Arrhythmogenic right ventricular cardiomyopathy treatment
Medical treatment
Various antiarrhythmic drugs can be used for arrhythmic patients. It has been reported that the electrical stimulation method, dynamic electrocardiogram and exercise test are combined to determine the effective rate of drug treatment of the disease in order: sotalol (83%), verapamil (50%), and amiodarone (25%). ), -blockers (29%). Some people also believe that amiodarone or amiodarone combined with other antiarrhythmic drugs is the most effective drug to prevent recurrence of ventricular tachycardia in patients with ARVD / C.
2. Catheter ablation
It has been reported that patients with ventricular tachycardia find the origin of ventricular tachycardia under endocardial mapping and perform radiofrequency ablation to control ventricular tachycardia. However, during the follow-up period, another type of tachycardia occurred in some cases. Ventricular tachycardia, suggesting that ARVD / C is a cardiomyopathy with progressive progression of the disease, and is prone to multiple types of ventricular tachycardia.

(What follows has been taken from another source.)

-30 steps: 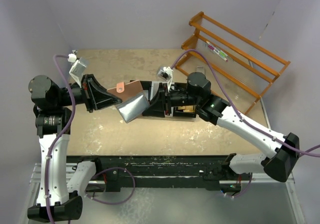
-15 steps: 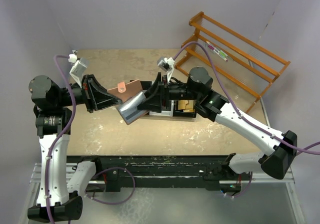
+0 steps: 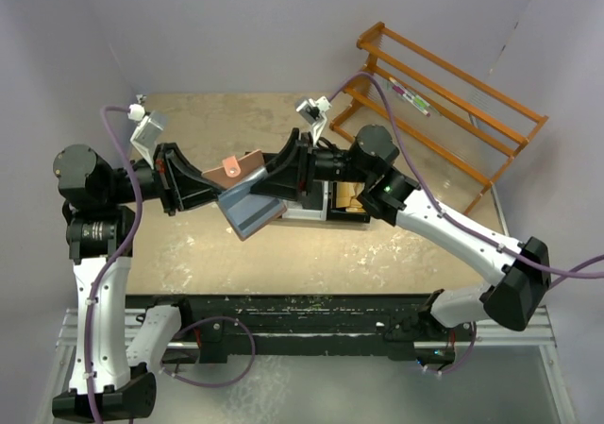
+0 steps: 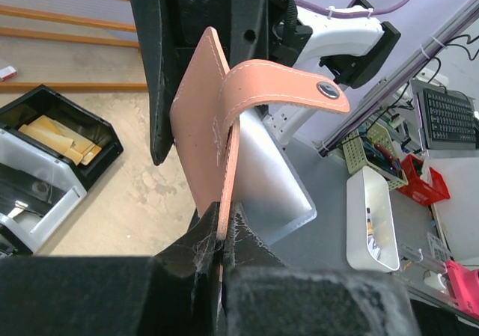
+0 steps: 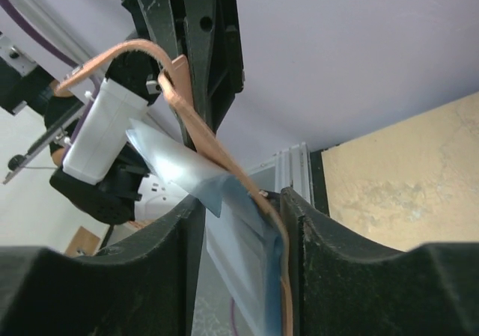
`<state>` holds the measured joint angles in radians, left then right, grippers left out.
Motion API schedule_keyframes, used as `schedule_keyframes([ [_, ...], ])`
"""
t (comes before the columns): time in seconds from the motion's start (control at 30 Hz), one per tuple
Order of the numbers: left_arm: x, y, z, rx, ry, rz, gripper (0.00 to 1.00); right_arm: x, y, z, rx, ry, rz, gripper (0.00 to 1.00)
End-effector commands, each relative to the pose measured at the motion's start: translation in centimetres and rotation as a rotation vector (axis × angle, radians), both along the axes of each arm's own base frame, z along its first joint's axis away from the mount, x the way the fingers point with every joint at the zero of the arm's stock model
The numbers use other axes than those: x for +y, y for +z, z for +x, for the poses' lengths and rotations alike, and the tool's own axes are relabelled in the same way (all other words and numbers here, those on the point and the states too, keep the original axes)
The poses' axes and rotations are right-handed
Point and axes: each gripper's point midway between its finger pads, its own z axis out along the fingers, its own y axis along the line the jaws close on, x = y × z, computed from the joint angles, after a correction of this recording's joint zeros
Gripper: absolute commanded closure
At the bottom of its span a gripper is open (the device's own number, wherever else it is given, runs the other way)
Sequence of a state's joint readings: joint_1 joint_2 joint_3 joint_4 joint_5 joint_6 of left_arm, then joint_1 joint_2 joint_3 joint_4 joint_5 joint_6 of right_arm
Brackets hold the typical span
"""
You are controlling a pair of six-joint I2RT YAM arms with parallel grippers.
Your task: Take the credit cards out of the card holder
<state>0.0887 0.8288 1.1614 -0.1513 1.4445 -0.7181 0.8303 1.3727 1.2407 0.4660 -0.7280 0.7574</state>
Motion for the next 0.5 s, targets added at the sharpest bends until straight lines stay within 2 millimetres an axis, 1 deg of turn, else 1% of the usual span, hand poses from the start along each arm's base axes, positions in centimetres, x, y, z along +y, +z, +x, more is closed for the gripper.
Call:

3.Buried Automatic Cardioversion Defibrillator
For patients with high-risk patients with a history of syncope or persistent ventricular tachycardia who are not responding to antiarrhythmic drugs, ICD implantation has proven to effectively terminate all ventricular tachycardia and is an effective treatment that can improve the long-term prognosis of the disease means.
4. Surgical treatment
For end-stage patients whose medication is difficult to control, consider heart transplantation.
Prognosis of arrhythmogenic right ventricular cardiomyopathy
ARVD / C is a chronic progressive disease. In some patients, the condition is stable for a long time. This is because patients with this disease generally maintain good left ventricular function, and less ventricular tachycardia develops into ventricular fibrillation. However, with a history of syncope, especially those with recurrent syncope, the prognosis is poor. In addition, the risk of sudden death is higher in patients with left ventricular involvement; those with obvious right ventricular wall motion abnormalities or difficult to control ventricular tachycardia on echocardiography or ventricular angiography also have a worse prognosis.